From your practical concerns, I agree there would have to be a fair bit of details to work out for clasification of violent offenses (such as my revised limit to felonies) and inconsistencies of parole boards.

To the first part of this quote, if somebody gets into a fight serious enough to land them a felony charge (not just a push and a shove) over an insult, and would do it again, I feel they are a prime candidate for this system and would have no problem with them staying incarcerated until they smarten up.

I guess I don’t have the same philosophical objections that you do, that keeping someone in prison indefinately because they refuse to rehabilitate is punishing them for crimes yet to be comitted. Firstly because it is already done to a certain degree when somebody gets say 25 years with parole in 10 years. And secondly I feel that when someone has been put in prison it is now their duty to convince us they are worthy to be let out.

I do agree with your point that maintaining your innocence is problematic in this system. A real difficulty if you really are innocent. Don’t know how you could safeguard for that other than appeals processes.

Well, if the person is in prison instead of on the streets, then he can’t commit crimes against people in general society. Quite a few criminals commit crimes once they are released. In theory, under the proposed system, these criminals would never have the chance to re-offend.

Poverty certainly does not cause crime. There are plenty of poor people who manage to obey the law, and plenty of rich people who break it. People break the law because they choose to do so, for whatever reason, and no societal forces made them do so. The responsibility is theirs, and theirs alone.

Getting charged with a felony for an assault ain’t as hard as you might think, especially if your face doesn’t fit.

As for your second point, you don’t undertsand what I am saying. It is NOT done to a certain extent now. To sentence someone to 25 years, with parole possible in 10, is only possible if the crime they have committed warrants a sentence of 25 years. This requires the possibility that a person will be kept in prison for life for a crime that only carries a legitimate tariff of one year, for example. Even withot committing any further offense, they can be imprisoned for what we think they might do in the future. That’s both unconstitutional and unjust.

There are plenty of people who smoke and don’t get lung cancer. Does that mean tobacco doesn’t cause lung cancer?

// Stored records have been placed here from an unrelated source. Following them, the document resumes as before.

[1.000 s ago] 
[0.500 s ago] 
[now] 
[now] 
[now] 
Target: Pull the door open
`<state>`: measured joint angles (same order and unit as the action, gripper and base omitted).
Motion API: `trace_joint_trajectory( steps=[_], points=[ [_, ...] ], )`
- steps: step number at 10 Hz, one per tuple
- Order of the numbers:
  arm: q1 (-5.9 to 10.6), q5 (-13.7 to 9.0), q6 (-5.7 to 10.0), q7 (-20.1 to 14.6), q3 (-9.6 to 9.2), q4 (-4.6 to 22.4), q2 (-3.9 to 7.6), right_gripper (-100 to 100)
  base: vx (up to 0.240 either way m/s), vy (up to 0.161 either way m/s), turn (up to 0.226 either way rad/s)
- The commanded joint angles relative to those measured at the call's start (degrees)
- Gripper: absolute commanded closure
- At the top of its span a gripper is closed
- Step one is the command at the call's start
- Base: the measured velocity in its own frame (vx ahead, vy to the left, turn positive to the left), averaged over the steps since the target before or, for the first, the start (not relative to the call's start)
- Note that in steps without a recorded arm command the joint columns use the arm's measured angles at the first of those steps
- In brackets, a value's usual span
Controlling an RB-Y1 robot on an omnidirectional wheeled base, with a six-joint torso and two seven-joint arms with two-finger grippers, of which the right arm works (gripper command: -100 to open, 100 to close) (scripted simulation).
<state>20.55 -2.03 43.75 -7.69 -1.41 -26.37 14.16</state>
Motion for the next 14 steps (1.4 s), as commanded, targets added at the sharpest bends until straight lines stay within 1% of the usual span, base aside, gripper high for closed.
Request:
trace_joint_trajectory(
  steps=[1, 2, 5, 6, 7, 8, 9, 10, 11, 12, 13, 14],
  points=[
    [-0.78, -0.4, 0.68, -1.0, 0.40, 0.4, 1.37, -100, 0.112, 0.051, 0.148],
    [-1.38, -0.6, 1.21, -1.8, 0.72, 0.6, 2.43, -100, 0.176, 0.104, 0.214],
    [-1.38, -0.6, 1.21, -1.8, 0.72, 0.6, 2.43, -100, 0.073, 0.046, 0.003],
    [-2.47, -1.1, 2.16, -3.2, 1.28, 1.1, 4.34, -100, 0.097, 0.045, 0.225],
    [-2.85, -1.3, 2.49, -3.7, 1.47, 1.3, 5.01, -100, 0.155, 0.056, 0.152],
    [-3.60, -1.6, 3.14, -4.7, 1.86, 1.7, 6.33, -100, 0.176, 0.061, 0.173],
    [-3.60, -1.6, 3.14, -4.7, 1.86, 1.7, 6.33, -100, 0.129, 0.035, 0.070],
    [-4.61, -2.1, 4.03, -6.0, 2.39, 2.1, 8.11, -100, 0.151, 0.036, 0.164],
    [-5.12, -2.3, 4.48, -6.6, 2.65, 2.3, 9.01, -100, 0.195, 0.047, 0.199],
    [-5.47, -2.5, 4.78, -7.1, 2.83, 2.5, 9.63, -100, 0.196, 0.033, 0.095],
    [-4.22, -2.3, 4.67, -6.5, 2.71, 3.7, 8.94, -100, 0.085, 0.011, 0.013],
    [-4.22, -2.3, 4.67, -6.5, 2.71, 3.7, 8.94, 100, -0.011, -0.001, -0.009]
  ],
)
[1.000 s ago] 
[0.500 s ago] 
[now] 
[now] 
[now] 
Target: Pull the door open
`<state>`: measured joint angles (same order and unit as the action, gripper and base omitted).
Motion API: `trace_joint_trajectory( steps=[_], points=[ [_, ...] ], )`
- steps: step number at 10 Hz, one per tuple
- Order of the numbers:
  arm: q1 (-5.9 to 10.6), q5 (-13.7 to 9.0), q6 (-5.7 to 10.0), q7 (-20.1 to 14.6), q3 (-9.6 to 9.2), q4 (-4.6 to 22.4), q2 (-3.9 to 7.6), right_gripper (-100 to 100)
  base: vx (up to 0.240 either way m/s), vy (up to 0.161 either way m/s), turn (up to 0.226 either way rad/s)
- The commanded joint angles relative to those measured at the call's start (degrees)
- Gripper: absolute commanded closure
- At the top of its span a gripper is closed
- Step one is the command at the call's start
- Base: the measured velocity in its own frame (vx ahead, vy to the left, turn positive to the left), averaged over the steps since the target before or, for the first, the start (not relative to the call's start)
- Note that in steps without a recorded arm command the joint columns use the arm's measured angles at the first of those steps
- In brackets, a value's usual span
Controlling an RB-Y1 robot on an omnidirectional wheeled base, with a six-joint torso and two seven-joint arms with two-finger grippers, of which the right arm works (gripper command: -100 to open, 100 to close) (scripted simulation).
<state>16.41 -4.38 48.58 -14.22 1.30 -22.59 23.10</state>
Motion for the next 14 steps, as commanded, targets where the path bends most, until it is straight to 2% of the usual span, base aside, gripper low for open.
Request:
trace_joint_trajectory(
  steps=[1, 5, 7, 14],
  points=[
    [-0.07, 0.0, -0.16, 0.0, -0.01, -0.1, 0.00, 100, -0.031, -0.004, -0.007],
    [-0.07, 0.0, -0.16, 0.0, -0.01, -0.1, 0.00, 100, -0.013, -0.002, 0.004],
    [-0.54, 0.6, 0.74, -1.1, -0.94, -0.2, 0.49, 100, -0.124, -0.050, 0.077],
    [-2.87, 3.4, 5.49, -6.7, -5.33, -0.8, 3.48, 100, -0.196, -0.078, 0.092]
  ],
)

If poverty doesn’t cause crime, that why are crime rates so much higher in poor areas than in rich areas? A guy who makes a million dollars a year has no reason to try robbing a liquor store for five thousand dollars. A guy who make no money has plenty of reason to do so. To reduce crime, reduce poverty. It’s that simple.

Correlation is not causation. Perhaps the same reason that people are poor is the same reason they commit crime – their desire to get ahead in the world without working, their failure to consider consequences for their actions, their inability to control their drinking and drug use, etc. I’ll freely admit that more poor people commit crime than rich people, but I disagree that they commit crimes because they are poor.

Maybe, but I’d say that the person who’s making a million dollars has a good work ethic, plans for the future, and has other values that make it unlikely that he’d rob a liquor store, no matter how much money he has. People don’t rob stores because they are poor; they rob stores because they have a skewed set of values. And the reason many people are poor is because they also have a skewed set of values.

The U.S. has an extensive web of anti-poverty programs. Anyone in our nation, if they desire it, can have a home, food, and the basics of life. Has this reduced our crime rate? No. On the contrary, we’ve seen our crime rate go up since we inaugurated the “war on poverty.” Poverty isn’t the problem.